INFORMATION SHOWN START

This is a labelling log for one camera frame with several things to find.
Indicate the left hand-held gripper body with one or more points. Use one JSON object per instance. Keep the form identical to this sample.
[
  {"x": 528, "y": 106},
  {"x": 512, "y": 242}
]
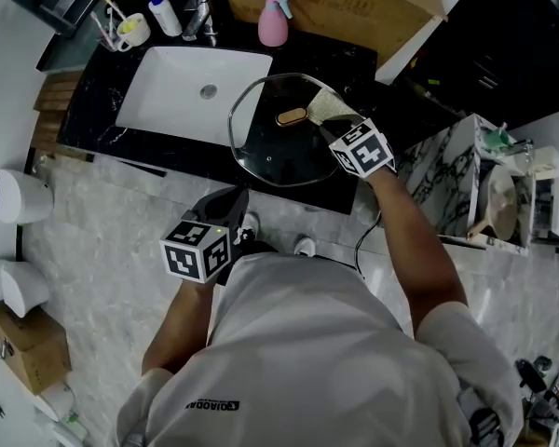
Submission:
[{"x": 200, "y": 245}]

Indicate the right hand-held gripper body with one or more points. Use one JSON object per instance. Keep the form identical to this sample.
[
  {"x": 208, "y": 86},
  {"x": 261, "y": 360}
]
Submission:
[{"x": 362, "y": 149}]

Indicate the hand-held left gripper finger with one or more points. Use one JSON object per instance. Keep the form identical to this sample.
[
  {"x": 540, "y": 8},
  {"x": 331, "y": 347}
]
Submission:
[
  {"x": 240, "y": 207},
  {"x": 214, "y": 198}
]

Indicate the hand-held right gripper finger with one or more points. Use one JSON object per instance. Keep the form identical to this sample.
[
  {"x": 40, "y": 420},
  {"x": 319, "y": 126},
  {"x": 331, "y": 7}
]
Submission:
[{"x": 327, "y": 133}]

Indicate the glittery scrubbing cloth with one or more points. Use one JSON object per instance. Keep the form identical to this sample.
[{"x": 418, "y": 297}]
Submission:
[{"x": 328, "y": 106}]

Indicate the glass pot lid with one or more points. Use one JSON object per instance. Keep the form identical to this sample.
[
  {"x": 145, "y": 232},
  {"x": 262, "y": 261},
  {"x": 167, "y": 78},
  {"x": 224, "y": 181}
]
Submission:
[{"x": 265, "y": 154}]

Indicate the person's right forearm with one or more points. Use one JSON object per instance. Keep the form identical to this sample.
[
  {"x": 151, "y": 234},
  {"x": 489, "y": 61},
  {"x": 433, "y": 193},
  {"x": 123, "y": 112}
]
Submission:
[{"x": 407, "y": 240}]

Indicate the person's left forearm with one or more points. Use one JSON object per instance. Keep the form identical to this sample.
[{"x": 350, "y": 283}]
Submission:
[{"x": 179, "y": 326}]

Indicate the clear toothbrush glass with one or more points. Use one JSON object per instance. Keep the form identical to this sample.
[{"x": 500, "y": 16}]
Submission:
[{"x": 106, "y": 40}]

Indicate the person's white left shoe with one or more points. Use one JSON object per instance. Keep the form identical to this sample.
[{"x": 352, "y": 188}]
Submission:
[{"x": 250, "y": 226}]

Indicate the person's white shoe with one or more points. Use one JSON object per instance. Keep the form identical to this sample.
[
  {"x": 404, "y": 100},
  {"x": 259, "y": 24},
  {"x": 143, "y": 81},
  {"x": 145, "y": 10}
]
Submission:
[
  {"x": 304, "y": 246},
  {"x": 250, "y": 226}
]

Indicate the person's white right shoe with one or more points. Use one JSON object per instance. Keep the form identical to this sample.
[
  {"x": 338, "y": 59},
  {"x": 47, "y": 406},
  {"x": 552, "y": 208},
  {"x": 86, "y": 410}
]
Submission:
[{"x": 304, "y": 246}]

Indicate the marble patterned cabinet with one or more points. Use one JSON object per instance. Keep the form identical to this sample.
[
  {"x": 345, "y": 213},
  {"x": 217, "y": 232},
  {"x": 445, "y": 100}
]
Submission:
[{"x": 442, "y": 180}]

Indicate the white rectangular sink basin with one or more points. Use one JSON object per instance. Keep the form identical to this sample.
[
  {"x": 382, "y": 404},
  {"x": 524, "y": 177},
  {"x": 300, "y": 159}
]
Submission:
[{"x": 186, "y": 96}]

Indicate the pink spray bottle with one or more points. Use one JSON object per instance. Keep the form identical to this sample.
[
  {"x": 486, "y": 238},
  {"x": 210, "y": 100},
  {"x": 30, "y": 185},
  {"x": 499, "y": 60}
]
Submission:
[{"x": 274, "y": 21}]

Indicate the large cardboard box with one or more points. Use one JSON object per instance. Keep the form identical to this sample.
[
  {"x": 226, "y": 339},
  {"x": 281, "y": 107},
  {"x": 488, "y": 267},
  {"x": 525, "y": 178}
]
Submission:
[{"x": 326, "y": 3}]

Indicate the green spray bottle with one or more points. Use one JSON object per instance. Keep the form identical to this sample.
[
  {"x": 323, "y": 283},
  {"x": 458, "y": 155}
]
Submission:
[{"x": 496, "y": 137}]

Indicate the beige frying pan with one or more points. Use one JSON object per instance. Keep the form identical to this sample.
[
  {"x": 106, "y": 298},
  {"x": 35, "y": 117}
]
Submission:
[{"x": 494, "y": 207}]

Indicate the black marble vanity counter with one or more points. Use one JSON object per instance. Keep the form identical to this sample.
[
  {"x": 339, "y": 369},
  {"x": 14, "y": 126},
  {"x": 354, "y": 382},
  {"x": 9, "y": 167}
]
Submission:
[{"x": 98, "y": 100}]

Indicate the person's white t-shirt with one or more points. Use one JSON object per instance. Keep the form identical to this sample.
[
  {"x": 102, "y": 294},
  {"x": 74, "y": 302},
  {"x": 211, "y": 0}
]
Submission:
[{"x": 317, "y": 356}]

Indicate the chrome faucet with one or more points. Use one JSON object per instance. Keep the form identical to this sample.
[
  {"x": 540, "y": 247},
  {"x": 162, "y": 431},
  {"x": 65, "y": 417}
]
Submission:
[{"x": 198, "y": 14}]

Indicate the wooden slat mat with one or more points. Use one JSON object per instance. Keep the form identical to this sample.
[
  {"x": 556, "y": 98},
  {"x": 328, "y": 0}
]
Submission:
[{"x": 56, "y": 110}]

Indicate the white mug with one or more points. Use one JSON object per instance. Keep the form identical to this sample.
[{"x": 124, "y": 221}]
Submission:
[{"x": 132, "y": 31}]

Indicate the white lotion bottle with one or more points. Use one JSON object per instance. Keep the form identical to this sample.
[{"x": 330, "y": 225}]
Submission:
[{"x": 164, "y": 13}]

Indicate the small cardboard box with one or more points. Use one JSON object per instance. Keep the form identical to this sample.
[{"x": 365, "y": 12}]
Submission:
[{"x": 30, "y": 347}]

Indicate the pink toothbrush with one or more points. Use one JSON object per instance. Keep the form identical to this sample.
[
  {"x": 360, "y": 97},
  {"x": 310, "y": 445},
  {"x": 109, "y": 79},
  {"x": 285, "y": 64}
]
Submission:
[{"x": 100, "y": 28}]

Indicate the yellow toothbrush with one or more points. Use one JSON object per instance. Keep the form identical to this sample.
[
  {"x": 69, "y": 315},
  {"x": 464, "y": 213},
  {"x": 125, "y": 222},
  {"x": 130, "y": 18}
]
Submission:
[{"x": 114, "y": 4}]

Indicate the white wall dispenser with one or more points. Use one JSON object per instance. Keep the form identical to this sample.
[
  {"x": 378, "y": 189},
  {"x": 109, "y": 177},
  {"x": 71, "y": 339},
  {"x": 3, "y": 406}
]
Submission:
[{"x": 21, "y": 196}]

INFORMATION SHOWN END

→ **ABOUT THIS EXERCISE**
If an entry above holds a picture, omit the picture but retype everything else exactly.

→ **RESULT**
This is a labelling log for one camera frame with several things to find.
Indicate the left hand-held gripper body with one or more points. Use one JSON object per instance. Keep the form identical to this sample.
[
  {"x": 528, "y": 106},
  {"x": 512, "y": 242}
]
Submission:
[{"x": 200, "y": 245}]

Indicate the right hand-held gripper body with one or more points. Use one JSON object per instance. Keep the form identical to this sample.
[
  {"x": 208, "y": 86},
  {"x": 261, "y": 360}
]
Submission:
[{"x": 362, "y": 149}]

Indicate the hand-held left gripper finger with one or more points. Use one JSON object per instance. Keep the form identical to this sample.
[
  {"x": 540, "y": 8},
  {"x": 331, "y": 347}
]
Submission:
[
  {"x": 240, "y": 207},
  {"x": 214, "y": 198}
]

Indicate the hand-held right gripper finger with one or more points. Use one JSON object per instance. Keep the form identical to this sample.
[
  {"x": 40, "y": 420},
  {"x": 319, "y": 126},
  {"x": 331, "y": 7}
]
Submission:
[{"x": 327, "y": 133}]

Indicate the glittery scrubbing cloth with one or more points. Use one JSON object per instance. Keep the form identical to this sample.
[{"x": 418, "y": 297}]
Submission:
[{"x": 328, "y": 106}]

Indicate the glass pot lid with one or more points. Use one JSON object per instance. Keep the form identical to this sample.
[
  {"x": 145, "y": 232},
  {"x": 262, "y": 261},
  {"x": 167, "y": 78},
  {"x": 224, "y": 181}
]
Submission:
[{"x": 265, "y": 154}]

Indicate the person's right forearm with one or more points. Use one JSON object per instance. Keep the form identical to this sample.
[
  {"x": 151, "y": 234},
  {"x": 489, "y": 61},
  {"x": 433, "y": 193},
  {"x": 123, "y": 112}
]
Submission:
[{"x": 407, "y": 240}]

Indicate the person's left forearm with one or more points. Use one JSON object per instance. Keep the form identical to this sample.
[{"x": 350, "y": 283}]
Submission:
[{"x": 179, "y": 326}]

Indicate the clear toothbrush glass with one or more points. Use one JSON object per instance. Keep the form identical to this sample.
[{"x": 500, "y": 16}]
Submission:
[{"x": 106, "y": 40}]

Indicate the person's white left shoe with one or more points. Use one JSON object per instance. Keep the form identical to this sample.
[{"x": 352, "y": 188}]
Submission:
[{"x": 250, "y": 226}]

Indicate the person's white shoe with one or more points. Use one JSON object per instance. Keep the form identical to this sample.
[
  {"x": 404, "y": 100},
  {"x": 259, "y": 24},
  {"x": 143, "y": 81},
  {"x": 145, "y": 10}
]
Submission:
[
  {"x": 304, "y": 246},
  {"x": 250, "y": 226}
]

Indicate the person's white right shoe with one or more points. Use one JSON object per instance. Keep the form identical to this sample.
[
  {"x": 338, "y": 59},
  {"x": 47, "y": 406},
  {"x": 552, "y": 208},
  {"x": 86, "y": 410}
]
Submission:
[{"x": 304, "y": 246}]

Indicate the marble patterned cabinet with one or more points. Use one JSON object per instance. Keep the form identical to this sample.
[
  {"x": 345, "y": 213},
  {"x": 217, "y": 232},
  {"x": 445, "y": 100}
]
Submission:
[{"x": 442, "y": 180}]

Indicate the white rectangular sink basin with one or more points. Use one JSON object per instance. Keep the form identical to this sample.
[
  {"x": 382, "y": 404},
  {"x": 524, "y": 177},
  {"x": 300, "y": 159}
]
Submission:
[{"x": 186, "y": 96}]

Indicate the pink spray bottle with one or more points. Use one JSON object per instance. Keep the form identical to this sample.
[
  {"x": 486, "y": 238},
  {"x": 210, "y": 100},
  {"x": 30, "y": 185},
  {"x": 499, "y": 60}
]
Submission:
[{"x": 274, "y": 21}]

Indicate the large cardboard box with one or more points. Use one JSON object per instance. Keep the form identical to this sample.
[
  {"x": 226, "y": 339},
  {"x": 281, "y": 107},
  {"x": 488, "y": 267},
  {"x": 525, "y": 178}
]
Submission:
[{"x": 326, "y": 3}]

Indicate the green spray bottle with one or more points. Use one JSON object per instance. Keep the form identical to this sample.
[
  {"x": 323, "y": 283},
  {"x": 458, "y": 155}
]
Submission:
[{"x": 496, "y": 137}]

Indicate the beige frying pan with one or more points. Use one JSON object per instance. Keep the form identical to this sample.
[
  {"x": 106, "y": 298},
  {"x": 35, "y": 117}
]
Submission:
[{"x": 494, "y": 207}]

Indicate the black marble vanity counter with one or more points. Use one JSON object per instance. Keep the form identical to this sample.
[
  {"x": 339, "y": 369},
  {"x": 14, "y": 126},
  {"x": 354, "y": 382},
  {"x": 9, "y": 167}
]
Submission:
[{"x": 98, "y": 100}]

Indicate the person's white t-shirt with one or more points. Use one JSON object per instance. Keep the form identical to this sample.
[
  {"x": 102, "y": 294},
  {"x": 74, "y": 302},
  {"x": 211, "y": 0}
]
Submission:
[{"x": 317, "y": 356}]

Indicate the chrome faucet with one or more points. Use one JSON object per instance. Keep the form identical to this sample.
[
  {"x": 540, "y": 247},
  {"x": 162, "y": 431},
  {"x": 65, "y": 417}
]
Submission:
[{"x": 198, "y": 14}]

Indicate the wooden slat mat with one or more points. Use one JSON object per instance. Keep the form identical to this sample.
[
  {"x": 556, "y": 98},
  {"x": 328, "y": 0}
]
Submission:
[{"x": 56, "y": 110}]

Indicate the white mug with one or more points. Use one JSON object per instance. Keep the form identical to this sample.
[{"x": 124, "y": 221}]
Submission:
[{"x": 132, "y": 31}]

Indicate the white lotion bottle with one or more points. Use one JSON object per instance. Keep the form identical to this sample.
[{"x": 330, "y": 225}]
Submission:
[{"x": 164, "y": 13}]

Indicate the small cardboard box with one or more points. Use one JSON object per instance. Keep the form identical to this sample.
[{"x": 365, "y": 12}]
Submission:
[{"x": 30, "y": 347}]

Indicate the pink toothbrush with one or more points. Use one JSON object per instance. Keep the form identical to this sample.
[
  {"x": 360, "y": 97},
  {"x": 310, "y": 445},
  {"x": 109, "y": 79},
  {"x": 285, "y": 64}
]
Submission:
[{"x": 100, "y": 28}]

Indicate the yellow toothbrush with one or more points. Use one JSON object per instance. Keep the form identical to this sample.
[
  {"x": 69, "y": 315},
  {"x": 464, "y": 213},
  {"x": 125, "y": 222},
  {"x": 130, "y": 18}
]
Submission:
[{"x": 114, "y": 4}]

Indicate the white wall dispenser with one or more points. Use one JSON object per instance. Keep the form identical to this sample.
[
  {"x": 378, "y": 189},
  {"x": 109, "y": 177},
  {"x": 71, "y": 339},
  {"x": 3, "y": 406}
]
Submission:
[{"x": 21, "y": 196}]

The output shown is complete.